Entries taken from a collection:
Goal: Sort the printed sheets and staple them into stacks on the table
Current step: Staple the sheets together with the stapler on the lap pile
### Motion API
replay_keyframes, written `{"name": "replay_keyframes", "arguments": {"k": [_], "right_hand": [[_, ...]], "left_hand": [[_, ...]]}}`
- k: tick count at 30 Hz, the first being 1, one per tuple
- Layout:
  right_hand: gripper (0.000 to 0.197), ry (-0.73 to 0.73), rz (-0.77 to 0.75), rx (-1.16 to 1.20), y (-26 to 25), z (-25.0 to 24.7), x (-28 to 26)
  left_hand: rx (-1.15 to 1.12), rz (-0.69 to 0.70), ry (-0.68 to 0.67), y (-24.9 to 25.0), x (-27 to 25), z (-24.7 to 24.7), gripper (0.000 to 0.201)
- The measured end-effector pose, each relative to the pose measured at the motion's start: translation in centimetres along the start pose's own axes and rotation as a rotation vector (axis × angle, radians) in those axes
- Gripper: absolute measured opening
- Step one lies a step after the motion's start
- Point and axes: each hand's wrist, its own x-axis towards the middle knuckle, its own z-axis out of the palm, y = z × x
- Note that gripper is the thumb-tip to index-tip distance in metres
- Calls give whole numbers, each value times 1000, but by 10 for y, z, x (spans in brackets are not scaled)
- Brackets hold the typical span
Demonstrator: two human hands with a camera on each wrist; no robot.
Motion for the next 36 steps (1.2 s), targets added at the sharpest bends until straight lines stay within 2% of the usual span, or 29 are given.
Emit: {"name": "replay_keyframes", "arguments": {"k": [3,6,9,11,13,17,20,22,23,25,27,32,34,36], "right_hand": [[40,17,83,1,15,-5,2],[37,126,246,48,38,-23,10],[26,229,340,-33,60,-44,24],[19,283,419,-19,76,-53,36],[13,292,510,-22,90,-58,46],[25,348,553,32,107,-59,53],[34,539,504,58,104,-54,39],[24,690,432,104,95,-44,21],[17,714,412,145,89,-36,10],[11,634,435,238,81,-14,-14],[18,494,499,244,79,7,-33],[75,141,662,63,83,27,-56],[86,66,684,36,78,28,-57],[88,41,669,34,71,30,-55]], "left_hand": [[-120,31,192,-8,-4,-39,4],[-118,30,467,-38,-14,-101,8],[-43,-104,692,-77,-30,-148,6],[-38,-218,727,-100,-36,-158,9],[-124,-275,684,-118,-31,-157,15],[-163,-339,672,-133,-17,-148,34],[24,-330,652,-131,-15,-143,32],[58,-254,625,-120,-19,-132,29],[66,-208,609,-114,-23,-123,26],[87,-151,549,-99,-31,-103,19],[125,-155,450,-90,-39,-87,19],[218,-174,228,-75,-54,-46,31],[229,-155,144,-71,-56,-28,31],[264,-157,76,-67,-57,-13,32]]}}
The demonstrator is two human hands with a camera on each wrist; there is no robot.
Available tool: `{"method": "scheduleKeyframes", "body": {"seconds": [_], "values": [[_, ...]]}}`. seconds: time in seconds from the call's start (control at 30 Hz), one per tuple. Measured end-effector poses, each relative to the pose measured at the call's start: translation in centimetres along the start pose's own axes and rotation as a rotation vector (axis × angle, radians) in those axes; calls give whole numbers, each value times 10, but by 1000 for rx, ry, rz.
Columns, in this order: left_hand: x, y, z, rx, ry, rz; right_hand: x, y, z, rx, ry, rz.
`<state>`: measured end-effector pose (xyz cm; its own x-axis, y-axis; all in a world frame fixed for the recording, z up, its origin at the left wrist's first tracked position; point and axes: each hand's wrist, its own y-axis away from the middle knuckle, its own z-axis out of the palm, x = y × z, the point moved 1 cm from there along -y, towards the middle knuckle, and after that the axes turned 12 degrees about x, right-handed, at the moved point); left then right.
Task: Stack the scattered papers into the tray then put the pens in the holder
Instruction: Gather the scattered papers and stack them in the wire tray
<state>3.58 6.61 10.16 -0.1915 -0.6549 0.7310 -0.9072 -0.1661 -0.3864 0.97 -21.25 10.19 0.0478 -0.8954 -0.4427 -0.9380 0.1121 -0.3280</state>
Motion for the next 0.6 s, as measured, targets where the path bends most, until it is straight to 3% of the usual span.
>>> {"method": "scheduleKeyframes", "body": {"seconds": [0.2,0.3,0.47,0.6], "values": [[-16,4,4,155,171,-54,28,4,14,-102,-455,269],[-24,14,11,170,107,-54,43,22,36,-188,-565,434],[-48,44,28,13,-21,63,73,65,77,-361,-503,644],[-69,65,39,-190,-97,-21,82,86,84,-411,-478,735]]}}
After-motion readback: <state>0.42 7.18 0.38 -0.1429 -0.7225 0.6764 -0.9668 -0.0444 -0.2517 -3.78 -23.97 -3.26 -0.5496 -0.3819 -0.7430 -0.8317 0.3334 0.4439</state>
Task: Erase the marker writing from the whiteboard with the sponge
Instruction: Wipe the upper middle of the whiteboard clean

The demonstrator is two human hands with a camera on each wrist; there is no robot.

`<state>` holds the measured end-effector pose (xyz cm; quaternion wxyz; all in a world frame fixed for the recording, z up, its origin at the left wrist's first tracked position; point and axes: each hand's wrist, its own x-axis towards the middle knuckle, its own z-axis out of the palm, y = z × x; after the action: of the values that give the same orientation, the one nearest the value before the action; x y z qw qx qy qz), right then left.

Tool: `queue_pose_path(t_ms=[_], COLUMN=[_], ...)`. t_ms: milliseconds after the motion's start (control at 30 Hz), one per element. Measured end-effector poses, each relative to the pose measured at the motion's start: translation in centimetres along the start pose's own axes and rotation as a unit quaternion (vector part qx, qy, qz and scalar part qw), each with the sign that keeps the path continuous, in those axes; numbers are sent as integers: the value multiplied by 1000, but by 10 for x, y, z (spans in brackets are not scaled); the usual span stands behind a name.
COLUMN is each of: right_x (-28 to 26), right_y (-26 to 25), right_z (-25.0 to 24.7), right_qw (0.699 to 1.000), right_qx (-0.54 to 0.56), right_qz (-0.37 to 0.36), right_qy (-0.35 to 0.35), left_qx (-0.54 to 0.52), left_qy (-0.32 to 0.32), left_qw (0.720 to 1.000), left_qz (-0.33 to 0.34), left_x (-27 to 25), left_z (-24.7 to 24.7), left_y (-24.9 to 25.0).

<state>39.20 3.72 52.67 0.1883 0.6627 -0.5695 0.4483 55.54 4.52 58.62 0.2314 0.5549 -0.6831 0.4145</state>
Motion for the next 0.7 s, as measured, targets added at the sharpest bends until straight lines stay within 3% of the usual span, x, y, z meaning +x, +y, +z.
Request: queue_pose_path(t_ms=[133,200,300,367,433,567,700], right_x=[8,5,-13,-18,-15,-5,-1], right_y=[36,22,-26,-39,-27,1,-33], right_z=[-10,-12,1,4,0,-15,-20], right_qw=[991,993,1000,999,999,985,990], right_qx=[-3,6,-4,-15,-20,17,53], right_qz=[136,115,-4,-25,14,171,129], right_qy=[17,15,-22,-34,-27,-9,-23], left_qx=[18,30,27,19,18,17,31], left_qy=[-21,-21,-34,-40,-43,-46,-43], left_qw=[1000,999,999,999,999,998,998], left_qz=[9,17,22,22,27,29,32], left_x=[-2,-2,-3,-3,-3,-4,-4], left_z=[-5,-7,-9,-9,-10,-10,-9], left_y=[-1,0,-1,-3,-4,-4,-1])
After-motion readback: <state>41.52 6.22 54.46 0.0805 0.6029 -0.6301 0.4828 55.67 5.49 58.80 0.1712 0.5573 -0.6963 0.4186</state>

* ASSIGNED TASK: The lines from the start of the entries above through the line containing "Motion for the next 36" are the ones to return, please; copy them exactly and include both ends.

* ANSWER SPACE:
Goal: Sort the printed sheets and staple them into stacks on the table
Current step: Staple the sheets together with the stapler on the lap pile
### Motion API
replay_keyframes, written `{"name": "replay_keyframes", "arguments": {"k": [_], "right_hand": [[_, ...]], "left_hand": [[_, ...]]}}`
- k: tick count at 30 Hz, the first being 1, one per tuple
- Layout:
  right_hand: gripper (0.000 to 0.197), ry (-0.73 to 0.73), rz (-0.77 to 0.75), rx (-1.16 to 1.20), y (-26 to 25), z (-25.0 to 24.7), x (-28 to 26)
  left_hand: rx (-1.15 to 1.12), rz (-0.69 to 0.70), ry (-0.68 to 0.67), y (-24.9 to 25.0), x (-27 to 25), z (-24.7 to 24.7), gripper (0.000 to 0.201)
- The measured end-effector pose, each relative to the pose measured at the motion's start: translation in centimetres along the start pose's own axes and rotation as a rotation vector (axis × angle, radians) in those axes
- Gripper: absolute measured opening
- Step one lies a step after the motion's start
- Point and axes: each hand's wrist, its own x-axis towards the middle knuckle, its own z-axis out of the palm, y = z × x
- Note that gripper is the thumb-tip to index-tip distance in metres
- Calls give whole numbers, each value times 1000, but by 10 for y, z, x (spans in brackets are not scaled)
- Brackets hold the typical span
Demonstrator: two human hands with a camera on each wrist; no robot.
Motion for the next 36 steps (1.2 s), targets added at the sharpest bends until straight lines stay within 2% of the usual span, or 29 are given.

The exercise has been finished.